Postgres has real advantages that SQLite cannot match. ACID transactions across concurrent writers from multiple clients. Query planning for complex analytical queries. Full-text search with ranking. JSONB with GIN indexes. Extensions for geospatial data, time series, and specialized workloads. Row-level security. Listen/notify. These features matter when you need them.
But the pattern I keep seeing: teams choose Postgres because they might need these features someday, not because they need them today. They stand up a Postgres instance for an application that has three tables and a few hundred users. They add PgBouncer because they read somewhere that you should. They configure a monitoring dashboard because their database is now infrastructure that needs monitoring. They’re spending time and money maintaining a data tier for a workload that could run on a single file.

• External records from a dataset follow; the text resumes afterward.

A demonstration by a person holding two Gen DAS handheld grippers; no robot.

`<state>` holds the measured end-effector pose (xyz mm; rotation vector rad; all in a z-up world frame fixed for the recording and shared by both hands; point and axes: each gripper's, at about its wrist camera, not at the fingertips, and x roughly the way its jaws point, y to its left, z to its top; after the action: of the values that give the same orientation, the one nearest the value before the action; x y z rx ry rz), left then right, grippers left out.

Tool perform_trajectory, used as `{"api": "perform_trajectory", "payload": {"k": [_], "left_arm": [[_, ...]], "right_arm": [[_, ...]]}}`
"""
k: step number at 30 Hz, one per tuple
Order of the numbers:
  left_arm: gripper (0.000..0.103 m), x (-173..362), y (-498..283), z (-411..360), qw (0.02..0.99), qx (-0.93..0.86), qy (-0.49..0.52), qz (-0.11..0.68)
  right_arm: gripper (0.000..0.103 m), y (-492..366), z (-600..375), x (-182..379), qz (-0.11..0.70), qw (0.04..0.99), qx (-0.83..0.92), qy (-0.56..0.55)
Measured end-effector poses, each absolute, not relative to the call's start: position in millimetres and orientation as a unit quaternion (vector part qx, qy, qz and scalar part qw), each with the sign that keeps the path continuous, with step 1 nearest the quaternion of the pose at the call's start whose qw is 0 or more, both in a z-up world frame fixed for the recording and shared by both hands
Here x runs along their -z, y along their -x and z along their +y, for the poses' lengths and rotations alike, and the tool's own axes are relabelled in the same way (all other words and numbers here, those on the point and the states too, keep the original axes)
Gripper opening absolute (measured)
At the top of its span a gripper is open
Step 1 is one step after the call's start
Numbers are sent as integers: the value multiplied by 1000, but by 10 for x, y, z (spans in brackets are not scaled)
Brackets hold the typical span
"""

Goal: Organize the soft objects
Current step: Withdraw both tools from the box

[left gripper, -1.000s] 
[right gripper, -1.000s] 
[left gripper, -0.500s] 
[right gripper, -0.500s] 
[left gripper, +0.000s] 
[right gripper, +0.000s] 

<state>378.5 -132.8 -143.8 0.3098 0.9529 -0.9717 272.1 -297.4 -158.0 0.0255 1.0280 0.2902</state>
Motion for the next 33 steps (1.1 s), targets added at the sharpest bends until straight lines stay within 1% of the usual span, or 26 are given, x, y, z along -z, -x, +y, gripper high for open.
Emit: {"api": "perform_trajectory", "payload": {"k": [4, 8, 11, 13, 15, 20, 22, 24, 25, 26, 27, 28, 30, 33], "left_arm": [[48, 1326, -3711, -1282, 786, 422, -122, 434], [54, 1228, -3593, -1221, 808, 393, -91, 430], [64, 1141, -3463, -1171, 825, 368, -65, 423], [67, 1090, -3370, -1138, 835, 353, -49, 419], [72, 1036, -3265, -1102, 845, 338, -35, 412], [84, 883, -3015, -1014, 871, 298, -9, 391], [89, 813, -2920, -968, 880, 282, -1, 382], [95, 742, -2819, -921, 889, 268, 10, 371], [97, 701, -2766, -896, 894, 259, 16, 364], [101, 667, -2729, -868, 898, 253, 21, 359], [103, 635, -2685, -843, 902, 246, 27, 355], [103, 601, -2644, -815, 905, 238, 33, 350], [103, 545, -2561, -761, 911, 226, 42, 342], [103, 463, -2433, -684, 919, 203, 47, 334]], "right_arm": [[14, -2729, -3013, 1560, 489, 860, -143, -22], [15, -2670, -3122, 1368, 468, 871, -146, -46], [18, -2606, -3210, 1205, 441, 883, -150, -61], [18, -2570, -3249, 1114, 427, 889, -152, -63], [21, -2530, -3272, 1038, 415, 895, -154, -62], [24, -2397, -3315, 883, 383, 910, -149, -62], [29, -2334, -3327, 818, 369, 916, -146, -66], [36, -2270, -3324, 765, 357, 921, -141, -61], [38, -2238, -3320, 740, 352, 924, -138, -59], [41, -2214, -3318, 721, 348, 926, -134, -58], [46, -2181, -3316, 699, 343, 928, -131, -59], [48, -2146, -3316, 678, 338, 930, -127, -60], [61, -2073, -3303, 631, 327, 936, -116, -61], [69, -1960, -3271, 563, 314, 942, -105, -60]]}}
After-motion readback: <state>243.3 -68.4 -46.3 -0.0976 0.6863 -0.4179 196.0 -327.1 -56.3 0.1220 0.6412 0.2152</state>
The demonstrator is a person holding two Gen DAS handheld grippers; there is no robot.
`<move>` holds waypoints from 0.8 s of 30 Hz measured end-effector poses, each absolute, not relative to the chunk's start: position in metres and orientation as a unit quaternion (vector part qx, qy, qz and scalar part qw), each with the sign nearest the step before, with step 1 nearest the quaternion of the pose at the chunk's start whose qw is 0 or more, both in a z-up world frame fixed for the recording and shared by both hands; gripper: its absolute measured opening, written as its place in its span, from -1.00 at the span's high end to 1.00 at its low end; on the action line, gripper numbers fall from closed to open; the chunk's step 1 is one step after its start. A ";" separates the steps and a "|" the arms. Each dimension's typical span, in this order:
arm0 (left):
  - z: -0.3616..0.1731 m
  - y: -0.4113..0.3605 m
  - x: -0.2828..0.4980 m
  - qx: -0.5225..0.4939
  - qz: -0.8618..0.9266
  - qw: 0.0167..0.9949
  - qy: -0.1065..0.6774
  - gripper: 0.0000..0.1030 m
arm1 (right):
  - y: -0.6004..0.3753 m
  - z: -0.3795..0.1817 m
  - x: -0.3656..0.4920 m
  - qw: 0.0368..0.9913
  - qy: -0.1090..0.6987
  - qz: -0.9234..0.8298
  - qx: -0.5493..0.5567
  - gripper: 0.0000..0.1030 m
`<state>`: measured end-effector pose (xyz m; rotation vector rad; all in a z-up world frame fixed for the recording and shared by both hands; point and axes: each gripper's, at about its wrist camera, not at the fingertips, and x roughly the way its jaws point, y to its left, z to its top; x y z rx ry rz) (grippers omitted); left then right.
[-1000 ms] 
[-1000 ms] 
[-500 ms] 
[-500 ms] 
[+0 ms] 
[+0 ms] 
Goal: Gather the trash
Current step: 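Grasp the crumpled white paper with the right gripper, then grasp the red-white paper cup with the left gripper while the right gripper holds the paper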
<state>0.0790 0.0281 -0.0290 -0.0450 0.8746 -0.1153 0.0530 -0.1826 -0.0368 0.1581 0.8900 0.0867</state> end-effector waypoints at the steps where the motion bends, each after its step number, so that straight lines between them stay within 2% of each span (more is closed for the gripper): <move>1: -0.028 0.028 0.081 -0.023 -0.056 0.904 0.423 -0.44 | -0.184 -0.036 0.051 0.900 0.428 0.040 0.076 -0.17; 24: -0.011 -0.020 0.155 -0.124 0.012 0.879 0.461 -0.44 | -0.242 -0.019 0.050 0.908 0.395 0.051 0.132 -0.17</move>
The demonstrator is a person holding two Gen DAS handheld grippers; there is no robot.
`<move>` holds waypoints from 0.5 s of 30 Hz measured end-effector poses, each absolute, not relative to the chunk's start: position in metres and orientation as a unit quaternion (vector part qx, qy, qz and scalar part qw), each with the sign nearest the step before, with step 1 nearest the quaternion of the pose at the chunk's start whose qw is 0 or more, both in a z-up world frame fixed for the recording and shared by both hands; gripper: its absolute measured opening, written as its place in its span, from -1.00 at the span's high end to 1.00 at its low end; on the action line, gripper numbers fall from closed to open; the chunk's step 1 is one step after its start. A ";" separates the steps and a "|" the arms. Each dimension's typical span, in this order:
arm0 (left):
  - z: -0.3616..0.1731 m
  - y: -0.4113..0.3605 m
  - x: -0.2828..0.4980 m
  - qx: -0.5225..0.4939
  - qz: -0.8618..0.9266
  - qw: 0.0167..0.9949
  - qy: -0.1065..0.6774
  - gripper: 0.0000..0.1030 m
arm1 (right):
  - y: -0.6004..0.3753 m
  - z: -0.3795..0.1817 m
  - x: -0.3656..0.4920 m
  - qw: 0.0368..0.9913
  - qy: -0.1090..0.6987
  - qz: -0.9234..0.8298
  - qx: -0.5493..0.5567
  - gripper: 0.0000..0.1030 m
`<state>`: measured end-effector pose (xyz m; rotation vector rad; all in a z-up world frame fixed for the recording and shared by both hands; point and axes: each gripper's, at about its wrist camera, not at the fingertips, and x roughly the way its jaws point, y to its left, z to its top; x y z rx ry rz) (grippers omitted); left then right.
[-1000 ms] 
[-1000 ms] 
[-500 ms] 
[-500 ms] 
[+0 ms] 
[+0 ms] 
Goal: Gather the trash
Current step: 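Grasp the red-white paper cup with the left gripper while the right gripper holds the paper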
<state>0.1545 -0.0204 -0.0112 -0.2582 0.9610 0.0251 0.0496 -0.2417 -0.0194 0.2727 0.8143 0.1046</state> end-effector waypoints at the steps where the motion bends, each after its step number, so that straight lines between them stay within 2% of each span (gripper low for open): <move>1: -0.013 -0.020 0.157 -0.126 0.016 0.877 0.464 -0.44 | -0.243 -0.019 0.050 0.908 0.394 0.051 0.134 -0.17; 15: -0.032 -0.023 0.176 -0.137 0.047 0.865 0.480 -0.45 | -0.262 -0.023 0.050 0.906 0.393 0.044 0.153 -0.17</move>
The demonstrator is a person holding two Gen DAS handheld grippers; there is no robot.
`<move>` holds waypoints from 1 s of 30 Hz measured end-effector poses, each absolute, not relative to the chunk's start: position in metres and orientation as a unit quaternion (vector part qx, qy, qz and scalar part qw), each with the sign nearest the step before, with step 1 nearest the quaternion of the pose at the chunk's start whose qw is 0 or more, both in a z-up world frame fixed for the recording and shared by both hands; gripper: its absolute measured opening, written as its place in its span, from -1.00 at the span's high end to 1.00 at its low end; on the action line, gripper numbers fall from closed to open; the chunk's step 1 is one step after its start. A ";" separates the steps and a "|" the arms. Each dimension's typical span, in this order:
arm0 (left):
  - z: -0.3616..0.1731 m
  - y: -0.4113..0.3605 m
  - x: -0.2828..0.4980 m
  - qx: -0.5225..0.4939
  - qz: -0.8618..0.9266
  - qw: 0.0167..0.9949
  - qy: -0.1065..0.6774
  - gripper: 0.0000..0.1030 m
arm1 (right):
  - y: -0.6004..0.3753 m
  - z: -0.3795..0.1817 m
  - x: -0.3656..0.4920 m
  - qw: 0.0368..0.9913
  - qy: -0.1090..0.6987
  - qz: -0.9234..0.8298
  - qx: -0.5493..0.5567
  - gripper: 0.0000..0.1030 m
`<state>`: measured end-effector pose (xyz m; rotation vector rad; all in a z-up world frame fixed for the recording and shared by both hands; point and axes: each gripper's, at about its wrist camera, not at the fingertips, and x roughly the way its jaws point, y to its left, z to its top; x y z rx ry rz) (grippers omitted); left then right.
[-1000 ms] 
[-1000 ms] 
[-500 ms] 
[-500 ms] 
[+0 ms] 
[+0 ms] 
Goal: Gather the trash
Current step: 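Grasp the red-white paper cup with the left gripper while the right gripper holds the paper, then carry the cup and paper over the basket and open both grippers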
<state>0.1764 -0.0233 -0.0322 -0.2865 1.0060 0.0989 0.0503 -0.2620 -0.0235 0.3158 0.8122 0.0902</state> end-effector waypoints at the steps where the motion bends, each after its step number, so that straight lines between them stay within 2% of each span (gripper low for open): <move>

SQLite forces a useful discipline. If your application doesn’t have concurrent writers, it doesn’t pay the cost of concurrent-write infrastructure. If your data fits in memory, it doesn’t pay the cost of disk-optimized architectures. If your queries are simple, it doesn’t pay the cost of a complex query planner. You scale what you need. You don’t pre-pay for capabilities you haven’t used.
The edge is just the beginning
SQLite is having its moment now because of edge computing. When your application code runs in a V8 isolate at 300 edge locations, the last thing you want is a network round trip to a database server in Virginia. You want a database that runs in the same process, in the same location, with the same latency characteristics as a local variable.
Cloudflare D1, Turso, and Neon’s serverless Postgres all recognized this. D1 and Turso bet on SQLite, and the bet is paying off because the performance characteristics of an embedded database line up with the edge computing model. You avoid the network hop to your database, sure. But you also avoid the conceptual hop. Your code and your data live in the same process. The mental model collapses to something trivially simple.
The less discussed direction is the reverse: not edge to cloud, but local to edge. SQLite has always been the database of the client. Every phone, every browser, every desktop app ships with it. The new tools (Litestream, LiteFS, libSQL, Turso) create a bridge between the local SQLite databases that already exist on billions of devices and the server-side SQLite databases proliferating at the edge. Same database format, same query language, same transaction semantics, from a phone’s local storage to a Cloudflare Worker in Tokyo to a Fly.io machine in Frankfurt. The replication layer handles the rest.
That’s new. Not a better version of something we already had. A different model for where data lives and how it moves.
The bitter lesson, database edition
There’s a parallel with the broader trajectory of software. We built enormous distributed systems in the 2010s because the problems demanded it. Companies like Uber and Netflix needed to manage petabytes of data across thousands of nodes. The tooling that emerged (Kubernetes, CockroachDB, Kafka, and their ilk) is impressive work.
Most companies aren’t Uber or Netflix. Most applications serve thousands of users, not millions. Most datasets fit in a few gigabytes. Most query patterns are simple reads and writes against well-indexed tables. For these applications, distributed infrastructure isn’t enabling scale. It’s imposing tax.
SQLite’s resurgence is a correction, not a revolution. The default should be the simplest thing that works. Start with a file. If you outgrow it, you’ll know, and the migration path from SQLite to Postgres is well-trodden. But starting with Postgres because you might outgrow SQLite is like buying a forklift because you might get a piano.
The industry spent ten years building bigger distributed databases. Now it’s building better ways to make the simplest database work everywhere. I know which direction I find more interesting.